The authors evaluate the ScribblePrompt models against several baseline methods using manual scribble inputs across different datasets. Results show that both ScribblePrompt-UNet and ScribblePrompt-SAM achieve higher Dice scores and lower Hausdorff Distance compared to existing interactive segmentation methods. ScribblePrompt models outperform SAM variants and MedSAM when using manual scribble prompts The ScribblePrompt models demonstrate superior accuracy and boundary adherence compared to MIDeepSeg ScribblePrompt variants achieve the highest Dice scores among all compared methods in the manual scribble evaluation
The authors evaluate several interactive segmentation models using manual scribbles on the MedScribble and ACDC datasets. Results show that the ScribblePrompt models achieve the highest Dice scores and the lowest Hausdorff Distance compared to all other tested methods. ScribblePrompt-SAM and ScribblePrompt-UNet outperform existing methods like SAM, SAM-Med2D, and MedSAM in segmentation accuracy. ScribblePrompt-UNet achieves the best overall performance on the ACDC dataset in terms of both Dice score and Hausdorff Distance. The ScribblePrompt models demonstrate superior ability to handle manual scribble inputs compared to SAM-based baselines.

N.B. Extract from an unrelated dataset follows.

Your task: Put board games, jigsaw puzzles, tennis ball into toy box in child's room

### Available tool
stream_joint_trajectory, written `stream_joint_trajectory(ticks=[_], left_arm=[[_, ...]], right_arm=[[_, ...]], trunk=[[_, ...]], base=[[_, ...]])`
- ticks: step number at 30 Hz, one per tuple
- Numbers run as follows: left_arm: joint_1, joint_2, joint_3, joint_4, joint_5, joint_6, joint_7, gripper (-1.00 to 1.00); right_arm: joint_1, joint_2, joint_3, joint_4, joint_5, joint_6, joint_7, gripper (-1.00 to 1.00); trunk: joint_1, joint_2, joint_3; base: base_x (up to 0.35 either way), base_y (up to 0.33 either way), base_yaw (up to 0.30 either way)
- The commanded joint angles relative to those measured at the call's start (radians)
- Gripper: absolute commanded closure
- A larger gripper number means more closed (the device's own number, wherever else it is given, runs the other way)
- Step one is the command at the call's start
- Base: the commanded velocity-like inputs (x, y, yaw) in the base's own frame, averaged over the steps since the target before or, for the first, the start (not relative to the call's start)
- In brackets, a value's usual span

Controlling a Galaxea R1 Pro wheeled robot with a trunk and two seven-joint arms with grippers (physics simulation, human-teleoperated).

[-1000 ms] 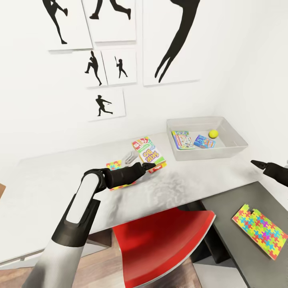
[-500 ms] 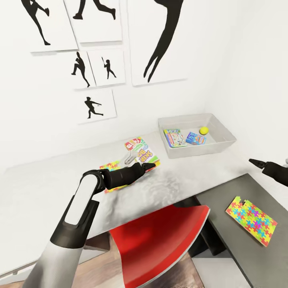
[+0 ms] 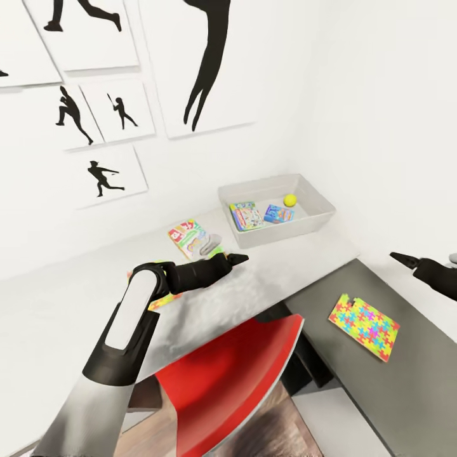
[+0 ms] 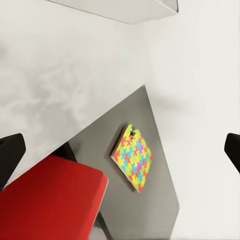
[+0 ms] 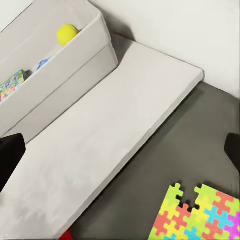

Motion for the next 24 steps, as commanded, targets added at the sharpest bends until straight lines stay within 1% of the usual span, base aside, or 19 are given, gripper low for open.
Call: stream_joint_trajectory(ticks=[1, 6, 7, 8, 10, 13, 16, 19, 20, 23, 24], left_arm=[[-0.003, 0.000, 0.000, 0.000, 0.009, 0.002, 0.011, -1.00], [-0.010, -0.001, -0.001, 0.004, 0.008, 0.004, 0.010, -1.00], [-0.012, -0.001, -0.007, 0.011, 0.008, 0.002, 0.008, -1.00], [-0.020, -0.001, -0.036, 0.041, 0.006, -0.007, 0.008, -1.00], [-0.030, -0.001, -0.054, 0.072, 0.005, -0.012, 0.008, -1.00], [-0.039, -0.002, -0.069, 0.097, 0.001, -0.021, 0.008, -1.00], [-0.057, -0.011, -0.104, 0.125, -0.035, -0.048, 0.009, -1.00], [-0.080, -0.020, -0.142, 0.156, -0.082, -0.073, 0.011, -1.00], [-0.093, -0.026, -0.164, 0.177, -0.104, -0.089, 0.012, -1.00], [-0.108, -0.030, -0.185, 0.205, -0.123, -0.105, 0.012, -1.00], [-0.122, -0.030, -0.199, 0.245, -0.136, -0.113, 0.013, -1.00]], right_arm=[[0.001, 0.000, -0.001, 0.000, -0.001, 0.005, 0.010, -1.00], [0.005, -0.007, -0.002, 0.000, -0.015, 0.005, 0.010, -1.00], [0.010, -0.008, -0.002, 0.000, -0.022, 0.005, 0.010, -1.00], [0.024, -0.008, 0.000, 0.000, -0.036, 0.005, 0.010, -1.00], [0.029, -0.006, 0.002, 0.000, -0.041, 0.005, 0.010, -1.00], [0.034, -0.003, 0.004, 0.000, -0.043, 0.005, 0.009, -1.00], [0.045, -0.001, 0.005, 0.000, -0.045, 0.005, 0.009, -1.00], [0.055, -0.002, 0.004, 0.000, -0.045, 0.005, 0.009, -1.00], [0.065, -0.002, 0.004, 0.000, -0.046, 0.005, 0.009, -1.00], [0.084, -0.002, 0.004, 0.000, -0.046, 0.005, 0.009, -1.00], [0.100, -0.007, 0.002, 0.000, -0.046, 0.005, 0.009, -1.00]], trunk=[[0.000, -0.002, -0.001], [0.000, -0.002, -0.001], [0.000, -0.002, -0.001], [0.000, -0.002, -0.001], [0.000, -0.002, -0.001], [0.000, -0.002, -0.001], [0.000, -0.002, -0.001], [0.000, -0.002, -0.001], [0.000, -0.002, -0.001], [0.000, -0.002, -0.001], [0.000, -0.002, -0.001]], base=[[0.000, 0.000, -0.296], [0.000, 0.000, -0.296], [0.000, 0.000, -0.296], [0.000, 0.000, -0.296], [0.000, 0.000, -0.296], [0.000, 0.000, -0.296], [0.000, 0.000, -0.296], [0.000, 0.000, -0.296], [0.000, 0.000, -0.296], [0.000, 0.000, -0.296], [0.000, 0.000, -0.297]])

The authors compare the computational efficiency of ScribblePrompt-UNet against several SAM-based models and MIDeepSeg. Results show that ScribblePrompt-UNet maintains low latency on both CPU and GPU hardware. ScribblePrompt-UNet achieves significantly faster GPU inference times compared to all other evaluated models. On a single CPU, ScribblePrompt-UNet demonstrates competitive performance with low latency, outperforming larger SAM variants. The models show a clear trade-off between parameter count and inference speed, with ScribblePrompt-UNet providing high efficiency with a small parameter footprint.

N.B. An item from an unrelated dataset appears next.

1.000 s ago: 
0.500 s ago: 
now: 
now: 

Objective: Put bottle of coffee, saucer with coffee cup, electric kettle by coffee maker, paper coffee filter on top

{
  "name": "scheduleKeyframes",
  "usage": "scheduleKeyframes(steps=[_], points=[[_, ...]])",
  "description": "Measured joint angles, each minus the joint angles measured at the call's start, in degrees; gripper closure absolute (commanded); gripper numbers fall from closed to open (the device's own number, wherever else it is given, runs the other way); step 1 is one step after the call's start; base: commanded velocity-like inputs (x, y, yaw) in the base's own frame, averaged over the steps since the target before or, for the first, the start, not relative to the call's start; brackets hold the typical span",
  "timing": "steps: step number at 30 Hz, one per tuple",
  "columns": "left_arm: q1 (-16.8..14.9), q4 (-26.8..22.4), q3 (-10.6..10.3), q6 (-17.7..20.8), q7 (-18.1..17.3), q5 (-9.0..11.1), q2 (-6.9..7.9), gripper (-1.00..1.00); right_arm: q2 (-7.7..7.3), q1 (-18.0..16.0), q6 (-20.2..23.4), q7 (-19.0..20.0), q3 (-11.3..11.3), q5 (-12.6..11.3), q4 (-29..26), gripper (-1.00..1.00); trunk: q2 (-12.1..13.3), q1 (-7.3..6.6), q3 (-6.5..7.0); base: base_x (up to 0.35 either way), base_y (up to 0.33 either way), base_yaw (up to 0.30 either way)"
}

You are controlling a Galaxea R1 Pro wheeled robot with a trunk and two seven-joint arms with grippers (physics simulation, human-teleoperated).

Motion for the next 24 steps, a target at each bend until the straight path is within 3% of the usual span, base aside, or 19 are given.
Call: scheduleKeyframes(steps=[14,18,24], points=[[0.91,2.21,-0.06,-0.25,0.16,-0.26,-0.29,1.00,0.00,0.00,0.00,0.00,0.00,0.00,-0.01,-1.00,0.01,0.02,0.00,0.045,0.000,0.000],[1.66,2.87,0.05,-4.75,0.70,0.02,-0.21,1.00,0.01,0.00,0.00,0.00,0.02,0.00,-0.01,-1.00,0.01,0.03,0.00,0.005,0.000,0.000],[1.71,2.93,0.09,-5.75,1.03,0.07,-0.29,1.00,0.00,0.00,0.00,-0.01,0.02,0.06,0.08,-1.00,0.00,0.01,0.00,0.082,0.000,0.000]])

The authors compare ScribblePrompt-UNet to ScribFormer, a scribble-supervised learning method, using the ACDC dataset. Results show that ScribblePrompt-UNet achieves a comparable Dice score while maintaining a significantly lower HD95. ScribblePrompt-UNet achieves a Dice score similar to ScribFormer ScribblePrompt-UNet demonstrates much better boundary accuracy as indicated by a lower HD95 The performance of ScribblePrompt-UNet is competitive with specialized scribble-supervised models
The authors evaluated ScribblePrompt models through user studies, comparative segmentation benchmarks on MedScribble and ACDC datasets, and computational efficiency tests. The results demonstrate that ScribblePrompt models provide superior segmentation accuracy and better boundary adherence than existing SAM variants and specialized scribble-supervised methods. Furthermore, the models enhance user productivity by requiring fewer interactions and offer high computational efficiency with low latency across different hardware.